Add some docstrings and typings and clean unnecessary changes

CeliaBenquet · CeliaBenquet · commit 65fc45535cfe · 2025-04-24T10:49:07.000+02:00
diff --git a/cebra/data/single_session.py b/cebra/data/single_session.py
@@ -371,11 +371,6 @@ def __post_init__(self):
         self._init_behavior_distribution()
         self._init_time_distribution()
 
-        if self.conditional != "time_delta":
-            raise NotImplementedError(
-                "Hybrid training is currently only implemented using the ``time_delta`` "
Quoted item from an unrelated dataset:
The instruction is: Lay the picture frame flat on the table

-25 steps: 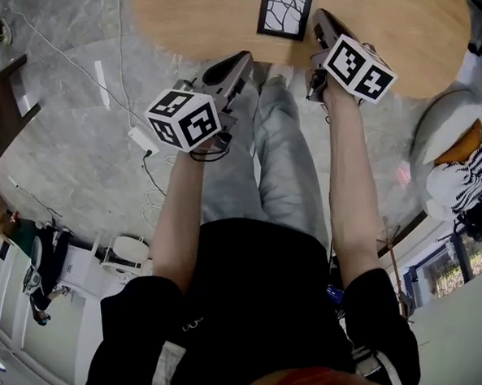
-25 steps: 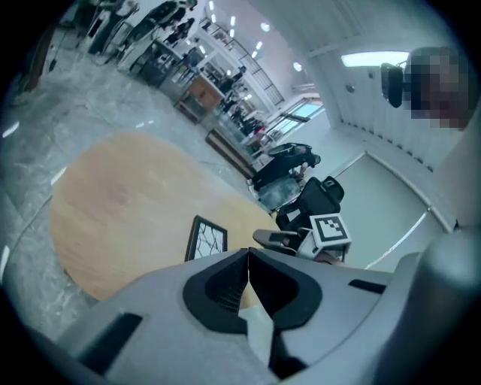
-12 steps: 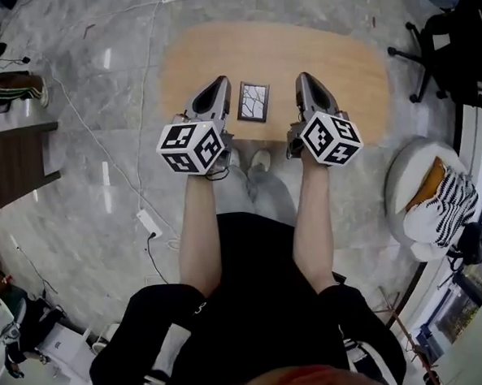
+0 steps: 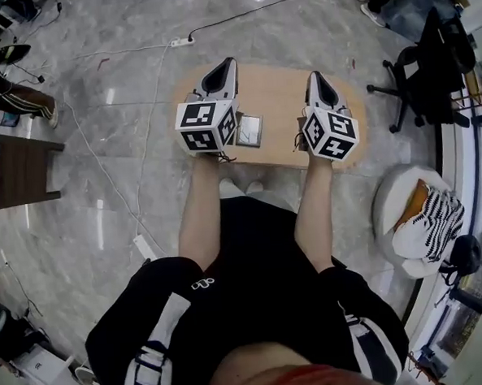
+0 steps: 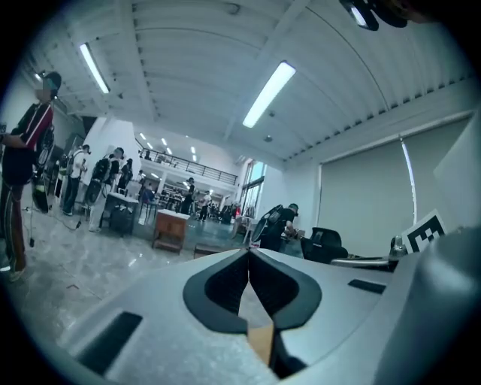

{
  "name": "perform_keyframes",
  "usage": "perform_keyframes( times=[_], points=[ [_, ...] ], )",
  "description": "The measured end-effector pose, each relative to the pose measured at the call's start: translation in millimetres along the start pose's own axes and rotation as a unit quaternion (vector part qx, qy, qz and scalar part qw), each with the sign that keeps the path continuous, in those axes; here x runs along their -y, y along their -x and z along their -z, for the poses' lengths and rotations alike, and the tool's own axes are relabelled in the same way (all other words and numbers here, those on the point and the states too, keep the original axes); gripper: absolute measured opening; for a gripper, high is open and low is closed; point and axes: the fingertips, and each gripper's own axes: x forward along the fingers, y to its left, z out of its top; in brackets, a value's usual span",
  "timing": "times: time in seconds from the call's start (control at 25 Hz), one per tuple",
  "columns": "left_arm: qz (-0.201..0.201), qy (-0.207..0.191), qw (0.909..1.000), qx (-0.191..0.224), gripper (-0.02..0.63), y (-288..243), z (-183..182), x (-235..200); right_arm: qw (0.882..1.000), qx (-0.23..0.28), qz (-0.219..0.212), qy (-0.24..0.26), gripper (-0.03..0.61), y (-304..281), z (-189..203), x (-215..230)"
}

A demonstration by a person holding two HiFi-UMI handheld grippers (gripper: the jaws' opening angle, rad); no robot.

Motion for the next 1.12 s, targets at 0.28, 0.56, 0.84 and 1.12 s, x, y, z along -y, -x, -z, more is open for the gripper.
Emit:
perform_keyframes(
  times=[0.28, 0.56, 0.84, 1.12],
  points=[
    [-0.013, -0.024, 0.9993, 0.025, 0.011, 7.4, -33.3, -7.9, 0.999, 0.032, -0.026, 0.011, 0.011, 0.9, -35.9, -22.7],
    [-0.002, -0.035, 0.9988, 0.034, 0.011, 5.2, -39.4, -0.3, 0.998, 0.044, -0.032, 0.016, 0.011, -0.2, -45.3, -26.0],
    [0.002, -0.037, 0.9988, 0.033, 0.011, -4.7, -43.4, 1.4, 0.998, 0.049, -0.031, 0.017, 0.011, -3.7, -51.2, -21.1],
    [0.025, -0.038, 0.9983, 0.036, 0.011, -19.0, -43.6, 18.3, 0.998, 0.049, -0.037, 0.013, 0.012, -9.1, -50.3, -13.9]
  ],
)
-                "continual distribution.")
-
     def _init_behavior_distribution(self):
         if self.conditional == "time":
             self.behavior_distribution = cebra.distributions.TimeContrastive(
diff --git a/cebra/integrations/sklearn/cebra.py b/cebra/integrations/sklearn/cebra.py
@@ -1227,7 +1227,7 @@ def transform(self,
             >>> cebra_model = cebra.CEBRA(max_iterations=10)
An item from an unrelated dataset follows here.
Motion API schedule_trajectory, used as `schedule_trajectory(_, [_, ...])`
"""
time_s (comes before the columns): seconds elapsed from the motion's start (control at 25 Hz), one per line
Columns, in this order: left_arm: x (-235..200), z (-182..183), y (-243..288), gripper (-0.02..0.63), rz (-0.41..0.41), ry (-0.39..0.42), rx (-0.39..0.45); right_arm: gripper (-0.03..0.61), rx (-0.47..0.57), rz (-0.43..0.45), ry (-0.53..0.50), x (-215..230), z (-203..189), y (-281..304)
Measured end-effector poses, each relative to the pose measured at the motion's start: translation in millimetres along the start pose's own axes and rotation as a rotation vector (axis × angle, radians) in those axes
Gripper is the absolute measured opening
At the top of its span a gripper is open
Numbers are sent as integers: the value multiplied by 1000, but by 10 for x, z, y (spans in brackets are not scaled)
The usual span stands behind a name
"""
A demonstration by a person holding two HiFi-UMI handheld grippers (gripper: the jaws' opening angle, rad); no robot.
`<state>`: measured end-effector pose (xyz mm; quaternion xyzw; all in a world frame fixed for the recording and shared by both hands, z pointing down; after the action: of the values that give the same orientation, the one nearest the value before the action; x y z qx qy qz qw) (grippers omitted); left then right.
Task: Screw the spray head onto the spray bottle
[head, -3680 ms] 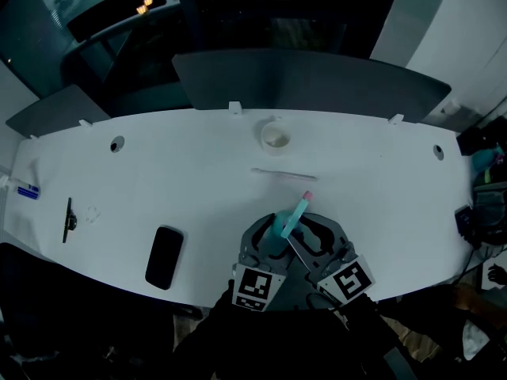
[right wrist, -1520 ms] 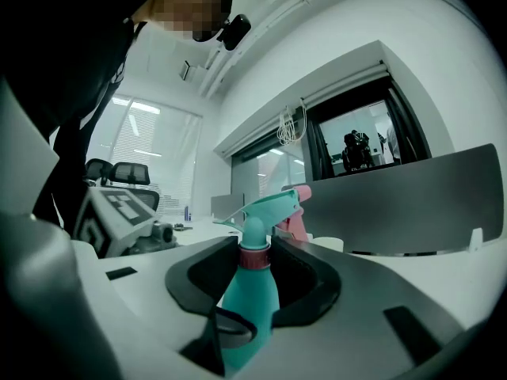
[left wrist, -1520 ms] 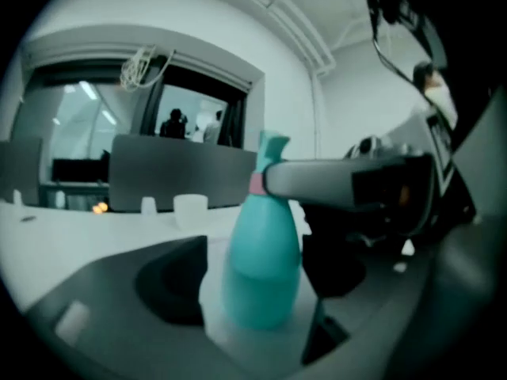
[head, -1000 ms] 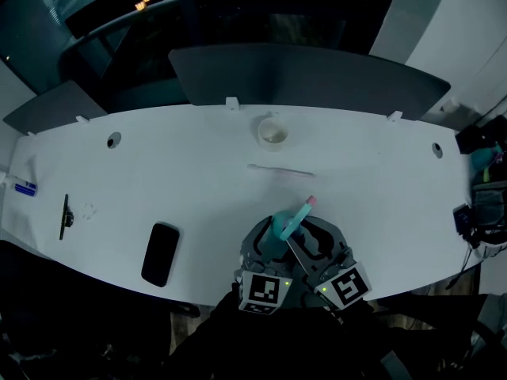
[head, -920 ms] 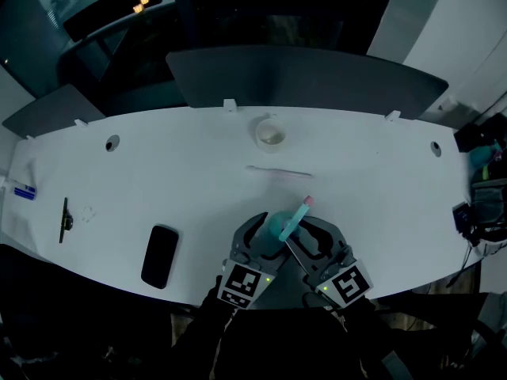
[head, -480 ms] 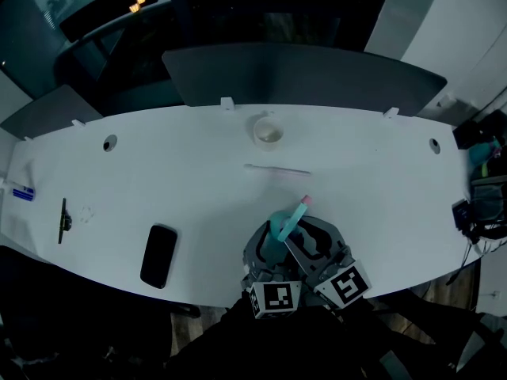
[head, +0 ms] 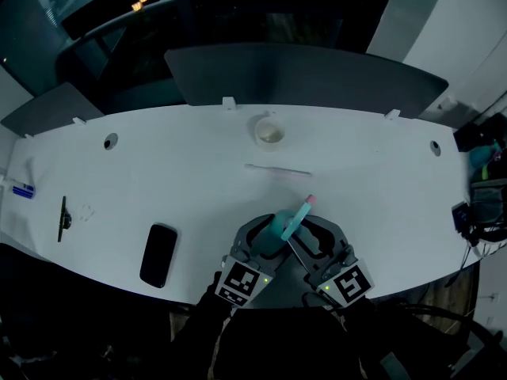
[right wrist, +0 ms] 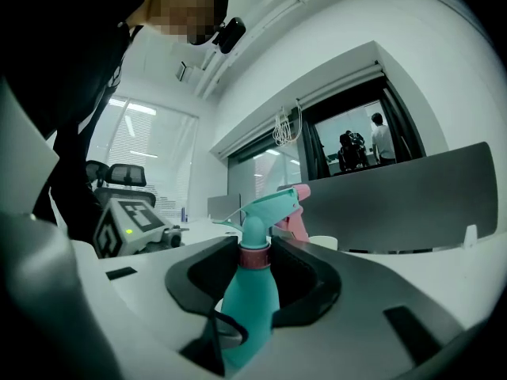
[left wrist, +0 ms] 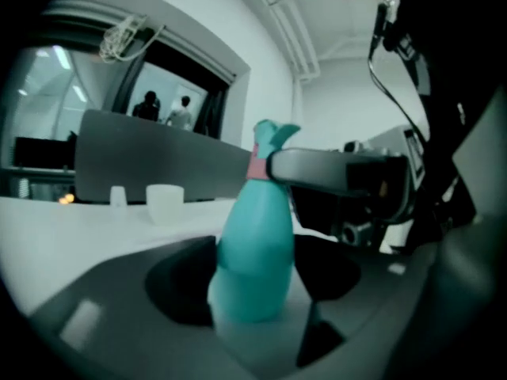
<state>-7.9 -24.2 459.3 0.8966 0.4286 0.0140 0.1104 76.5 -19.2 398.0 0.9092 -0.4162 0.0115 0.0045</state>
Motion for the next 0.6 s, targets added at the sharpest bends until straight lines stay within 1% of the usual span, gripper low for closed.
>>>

             >>> cebra_model.fit(dataset)
             CEBRA(max_iterations=10)
-            >>> embedding = cebra_model.transform(dataset)
+            >>> embedding = cebra_model.transform(dataset, batch_size=200)
 
         """
         sklearn_utils_validation.check_is_fitted(self, "n_features_")
@@ -1254,7 +1254,7 @@ def transform(self,
 
         return output.detach().cpu().numpy()
 
-    #NOTE: Deprecated, as transform is now handled in the solver but kept for testing.
+    #NOTE: Deprecated: transform is now handled in the solver but kept for testing.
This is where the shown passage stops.